▸ **EXTRACTED DATA**
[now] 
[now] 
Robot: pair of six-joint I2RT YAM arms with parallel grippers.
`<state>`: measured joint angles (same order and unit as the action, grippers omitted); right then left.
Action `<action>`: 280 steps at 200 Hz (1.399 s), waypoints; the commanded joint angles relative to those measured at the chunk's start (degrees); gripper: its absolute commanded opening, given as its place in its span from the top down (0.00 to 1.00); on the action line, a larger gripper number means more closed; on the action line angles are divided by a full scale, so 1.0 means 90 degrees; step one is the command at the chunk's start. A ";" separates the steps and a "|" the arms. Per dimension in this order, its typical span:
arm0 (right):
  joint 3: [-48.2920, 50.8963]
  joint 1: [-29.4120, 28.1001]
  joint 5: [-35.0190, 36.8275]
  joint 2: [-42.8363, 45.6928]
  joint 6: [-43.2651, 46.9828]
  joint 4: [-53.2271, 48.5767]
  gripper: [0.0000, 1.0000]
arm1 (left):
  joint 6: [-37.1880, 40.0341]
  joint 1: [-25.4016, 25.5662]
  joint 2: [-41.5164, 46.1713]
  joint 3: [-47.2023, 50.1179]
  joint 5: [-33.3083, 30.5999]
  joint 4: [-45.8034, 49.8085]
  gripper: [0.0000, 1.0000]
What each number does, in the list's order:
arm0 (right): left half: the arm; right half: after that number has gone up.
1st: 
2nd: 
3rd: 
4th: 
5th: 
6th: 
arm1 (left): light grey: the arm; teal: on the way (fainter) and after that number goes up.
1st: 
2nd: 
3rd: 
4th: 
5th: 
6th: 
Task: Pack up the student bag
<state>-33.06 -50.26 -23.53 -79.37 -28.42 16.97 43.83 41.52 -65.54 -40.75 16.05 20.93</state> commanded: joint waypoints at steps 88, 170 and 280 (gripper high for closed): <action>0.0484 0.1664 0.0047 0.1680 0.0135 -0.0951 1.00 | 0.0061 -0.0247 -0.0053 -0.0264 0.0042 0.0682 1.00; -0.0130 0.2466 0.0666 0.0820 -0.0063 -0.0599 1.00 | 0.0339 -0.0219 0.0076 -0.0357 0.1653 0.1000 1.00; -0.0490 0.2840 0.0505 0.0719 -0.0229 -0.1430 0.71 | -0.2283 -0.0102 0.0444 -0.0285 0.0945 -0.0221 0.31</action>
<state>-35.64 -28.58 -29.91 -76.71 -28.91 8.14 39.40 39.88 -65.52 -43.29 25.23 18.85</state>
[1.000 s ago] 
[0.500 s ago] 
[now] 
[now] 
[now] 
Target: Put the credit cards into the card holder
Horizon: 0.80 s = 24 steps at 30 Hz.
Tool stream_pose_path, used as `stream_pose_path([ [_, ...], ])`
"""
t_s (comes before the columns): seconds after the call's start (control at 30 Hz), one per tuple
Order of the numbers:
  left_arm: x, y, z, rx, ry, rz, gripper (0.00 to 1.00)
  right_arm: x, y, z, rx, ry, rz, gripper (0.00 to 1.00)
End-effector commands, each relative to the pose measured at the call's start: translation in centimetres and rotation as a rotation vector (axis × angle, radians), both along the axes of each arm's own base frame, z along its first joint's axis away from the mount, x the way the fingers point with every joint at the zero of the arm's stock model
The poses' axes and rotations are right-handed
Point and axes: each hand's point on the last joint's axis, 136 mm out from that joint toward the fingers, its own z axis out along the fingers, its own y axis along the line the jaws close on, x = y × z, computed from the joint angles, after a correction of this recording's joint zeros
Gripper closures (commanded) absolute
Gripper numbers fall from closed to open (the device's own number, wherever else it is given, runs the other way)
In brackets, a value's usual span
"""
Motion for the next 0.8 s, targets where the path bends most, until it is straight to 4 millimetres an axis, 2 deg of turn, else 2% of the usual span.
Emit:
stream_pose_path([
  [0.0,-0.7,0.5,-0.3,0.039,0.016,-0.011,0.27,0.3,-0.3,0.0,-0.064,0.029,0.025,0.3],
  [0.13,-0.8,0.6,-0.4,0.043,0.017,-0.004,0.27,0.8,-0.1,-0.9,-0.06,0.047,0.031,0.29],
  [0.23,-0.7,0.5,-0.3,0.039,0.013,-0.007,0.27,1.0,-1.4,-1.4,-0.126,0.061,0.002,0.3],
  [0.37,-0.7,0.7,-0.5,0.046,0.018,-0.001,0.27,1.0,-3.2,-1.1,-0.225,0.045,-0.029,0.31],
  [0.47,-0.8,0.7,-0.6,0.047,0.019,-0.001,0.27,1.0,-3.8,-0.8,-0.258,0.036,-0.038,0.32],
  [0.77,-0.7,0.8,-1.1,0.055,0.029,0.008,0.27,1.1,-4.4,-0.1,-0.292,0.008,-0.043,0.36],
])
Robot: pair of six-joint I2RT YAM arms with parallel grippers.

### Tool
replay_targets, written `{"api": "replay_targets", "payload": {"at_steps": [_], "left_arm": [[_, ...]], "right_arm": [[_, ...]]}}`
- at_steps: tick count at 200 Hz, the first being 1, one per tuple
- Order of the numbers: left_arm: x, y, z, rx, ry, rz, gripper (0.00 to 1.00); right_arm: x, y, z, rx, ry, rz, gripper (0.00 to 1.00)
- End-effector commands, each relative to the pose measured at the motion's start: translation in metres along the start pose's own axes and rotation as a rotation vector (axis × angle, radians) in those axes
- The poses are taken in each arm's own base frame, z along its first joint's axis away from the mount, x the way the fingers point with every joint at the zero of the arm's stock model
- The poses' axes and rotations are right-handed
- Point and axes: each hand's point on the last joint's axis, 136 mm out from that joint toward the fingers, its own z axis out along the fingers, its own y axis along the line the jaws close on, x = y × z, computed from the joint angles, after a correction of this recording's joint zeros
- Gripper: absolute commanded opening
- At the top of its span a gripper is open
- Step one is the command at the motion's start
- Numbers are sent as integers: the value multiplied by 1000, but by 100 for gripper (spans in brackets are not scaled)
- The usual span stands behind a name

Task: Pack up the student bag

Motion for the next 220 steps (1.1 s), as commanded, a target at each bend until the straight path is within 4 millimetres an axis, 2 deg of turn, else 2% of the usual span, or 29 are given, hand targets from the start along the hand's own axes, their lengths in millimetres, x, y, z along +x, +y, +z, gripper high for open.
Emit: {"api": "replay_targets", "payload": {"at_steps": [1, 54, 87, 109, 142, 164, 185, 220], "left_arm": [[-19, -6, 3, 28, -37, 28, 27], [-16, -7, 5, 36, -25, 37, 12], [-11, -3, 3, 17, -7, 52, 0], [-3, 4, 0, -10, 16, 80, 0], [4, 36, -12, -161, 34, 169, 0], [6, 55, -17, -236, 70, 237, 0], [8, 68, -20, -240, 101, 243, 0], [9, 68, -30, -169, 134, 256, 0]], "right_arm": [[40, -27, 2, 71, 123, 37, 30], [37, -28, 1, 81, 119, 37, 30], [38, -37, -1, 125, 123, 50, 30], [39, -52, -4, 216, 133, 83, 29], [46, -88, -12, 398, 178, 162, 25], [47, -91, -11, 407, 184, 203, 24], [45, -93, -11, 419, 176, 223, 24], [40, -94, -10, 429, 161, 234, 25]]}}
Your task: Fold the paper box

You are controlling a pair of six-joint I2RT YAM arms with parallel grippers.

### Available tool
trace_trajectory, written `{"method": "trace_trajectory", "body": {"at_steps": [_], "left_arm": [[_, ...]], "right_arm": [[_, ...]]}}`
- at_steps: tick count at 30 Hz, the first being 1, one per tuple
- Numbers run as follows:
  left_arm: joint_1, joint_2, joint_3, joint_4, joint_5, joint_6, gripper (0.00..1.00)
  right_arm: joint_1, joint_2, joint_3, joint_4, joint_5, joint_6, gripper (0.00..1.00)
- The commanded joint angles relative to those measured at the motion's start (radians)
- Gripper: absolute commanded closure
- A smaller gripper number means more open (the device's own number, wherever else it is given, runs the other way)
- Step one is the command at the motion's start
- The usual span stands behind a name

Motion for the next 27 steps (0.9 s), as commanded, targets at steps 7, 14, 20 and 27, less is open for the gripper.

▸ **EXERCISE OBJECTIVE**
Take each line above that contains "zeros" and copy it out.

▸ **WRITTEN SOLUTION**
Point and axes: each hand's point on the last joint's axis, 136 mm out from that joint toward the fingers, its own z axis out along the fingers, its own y axis along the line the jaws close on, x = y × z, computed from the joint angles, after a correction of this recording's joint zeros
- Point and axes: each hand's point on the last joint's axis, 136 mm out from that joint toward the fingers, its own z axis out along the fingers, its own y axis along the line the jaws close on, x = y × z, computed from the joint angles, after a correction of this recording's joint zeros

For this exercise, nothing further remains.